In the first instance, I was wondering if I was indeed on the right track when comparing different sharpening media by converting all the different grading systems used to that of the actual abrasive particle size in microns, and if my hypothesis is then correct that you can step from one form to another and back again, so long as you are progressively moving from a larger abrasive to a smaller one?  In saying that, I understand that some abrasives work by breaking down and continuing to abrade as they get smaller so they cover a range of sizes, but the majority are treated as consistent in size from new to exhausted.

Stan A. Watson:

Abrasive particle sizing is at best a huge mix of systems. The single best way of comparing abrasive to abrasive is the micron system which is an actual measure of grain size in absolute terms. The other systems in use today; CAMI / UAMA (Coated Abrasives Manufacturers Institute / Unified Abrasives Manufacturers Institute) FEPA (Federation of European Producers of Abrasives) USS (United States Standard Sieve) JIS (Japanese International Standards) and “grit size” are all arbitrary size designations with no relevance to any true physical dimensional scale. As far as abrasives breaking down during use, you have touched on the vast difference between the action of loose and bonded abrasives and that abrasive which remains solid or which tends to be more friable during use. A loose rolling abrasive sharpening system (lapping, SiC paper and waterstones) tend to produce much different results that a true fixed bonded system such as DMT Diamond Whetstones.

Stu’s Shed:

With that in mind, does the measure of particle size of diamond abrasives fixed to a medium (where only a portion of the particle is actually exposed above the surface) compare with those where the particles are free to move (such as in diamond paste)?  I note from your website that only 1/3 of the diamond is exposed, so is the particle size the site provides the size of the actual diamond, or the size of the exposed portion of the diamond?  (In other words, when I have stated the Ex Fine DMT stone particle size is 9 microns, does it actually perform as one with a particle size of 3 microns)?

Stan A. Watson:

We designate the actual size of the diamond itself so for instance when we state that the Fine / 600 mesh / red / 25 micron grade of diamond, we are actually using a 25 micron size diamond where only about 8 to 9 microns is exposed above the metal bond. That being said, let me state that there is a size range about the mean particle size or a Gaussian distribution of particle sizes which would be from about 23 to 28 micron. But, rest assured that DMT takes advantage of a highly sophisticated system of fluidized bed micronized particle separation to ensure there are no oversized / undersized rogue diamond crystals in each diamond grade.

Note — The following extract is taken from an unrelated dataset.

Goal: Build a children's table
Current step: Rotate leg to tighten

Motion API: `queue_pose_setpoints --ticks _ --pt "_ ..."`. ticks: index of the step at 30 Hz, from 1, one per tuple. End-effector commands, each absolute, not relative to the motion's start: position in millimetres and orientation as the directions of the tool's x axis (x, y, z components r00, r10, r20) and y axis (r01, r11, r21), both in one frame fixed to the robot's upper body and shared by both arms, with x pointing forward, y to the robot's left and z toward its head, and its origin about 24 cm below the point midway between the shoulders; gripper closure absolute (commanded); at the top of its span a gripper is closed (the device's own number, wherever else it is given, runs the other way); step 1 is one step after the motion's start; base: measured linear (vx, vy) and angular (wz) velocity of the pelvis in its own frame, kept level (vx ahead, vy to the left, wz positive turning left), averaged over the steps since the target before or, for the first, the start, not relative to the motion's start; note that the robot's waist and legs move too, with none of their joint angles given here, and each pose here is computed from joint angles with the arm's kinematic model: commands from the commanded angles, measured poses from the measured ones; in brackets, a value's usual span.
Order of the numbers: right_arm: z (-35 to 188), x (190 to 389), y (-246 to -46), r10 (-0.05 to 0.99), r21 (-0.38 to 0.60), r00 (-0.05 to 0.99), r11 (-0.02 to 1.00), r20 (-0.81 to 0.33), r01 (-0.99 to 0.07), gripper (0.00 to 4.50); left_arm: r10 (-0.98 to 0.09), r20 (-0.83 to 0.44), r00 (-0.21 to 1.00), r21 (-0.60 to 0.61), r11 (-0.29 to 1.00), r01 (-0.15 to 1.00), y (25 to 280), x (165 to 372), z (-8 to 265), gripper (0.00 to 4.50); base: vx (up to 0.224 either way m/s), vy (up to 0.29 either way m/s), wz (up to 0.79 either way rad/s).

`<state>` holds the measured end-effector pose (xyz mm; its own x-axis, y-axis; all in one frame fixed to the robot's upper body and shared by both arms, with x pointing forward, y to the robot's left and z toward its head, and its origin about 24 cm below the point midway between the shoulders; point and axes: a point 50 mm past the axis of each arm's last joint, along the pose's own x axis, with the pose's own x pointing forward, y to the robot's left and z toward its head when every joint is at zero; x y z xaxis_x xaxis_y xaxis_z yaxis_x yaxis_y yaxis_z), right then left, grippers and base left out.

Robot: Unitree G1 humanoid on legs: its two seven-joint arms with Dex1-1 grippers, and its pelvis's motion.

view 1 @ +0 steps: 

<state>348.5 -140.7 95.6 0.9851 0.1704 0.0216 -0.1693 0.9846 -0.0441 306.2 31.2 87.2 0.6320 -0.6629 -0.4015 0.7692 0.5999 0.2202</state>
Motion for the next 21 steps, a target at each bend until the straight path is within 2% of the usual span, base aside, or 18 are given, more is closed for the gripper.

(Editor’s note: This feature cannot necessarily be said about all diamond stone manufacturers products, this technique ensures a dependable crystal size for DMT stones, but your mileage may vary with other manufacturers, and this can be assessed in part by observing the performance and surface finish obtained when using other manufacturer’s diamond stone products. The problem with a rogue stone in the matrix is it will cause gouge marks in the material being ground that will cause significant amount of additional work with the next stone grade to remove, if that is even possible.)

Stu’s Shed:

By looking at the particle sizes of the 4 sides of the DiaSharp stones I have, there seems to be a large step from the fine to the extra fine stone, and if I was dealing with silicon carbide sandpaper for example, I would use a few more grades in between before jumping to the extra fine particle size.  Is this actually valid, or have I headed off on a bit of a tangent there?  I would expect that DMT wouldn’t put out ‘fine’ and ‘extra fine’ grades without intermediate stones if you couldn’t go from one to the other, but it does seem quite a step.

Stan A. Watson:

The actual step from “Fine” to “Extra Fine” is from a 25 micron to a 9 micron (8-9 micron  to 3 micron exposure) and progresses nicely in the range of micron sizes we offer. You can control the surface finish quite nicely by controlling the applied force during sharpening so as to finish up each step in the progression of sharpening with lighter and lighter strokes. The comparison with diamond to SiC paper is not really an apples to apples comparison as the SiC paper while being a bonded abrasive is friable, looses the particle bond quite easily and could be of either “open coat” or “closed coat” type.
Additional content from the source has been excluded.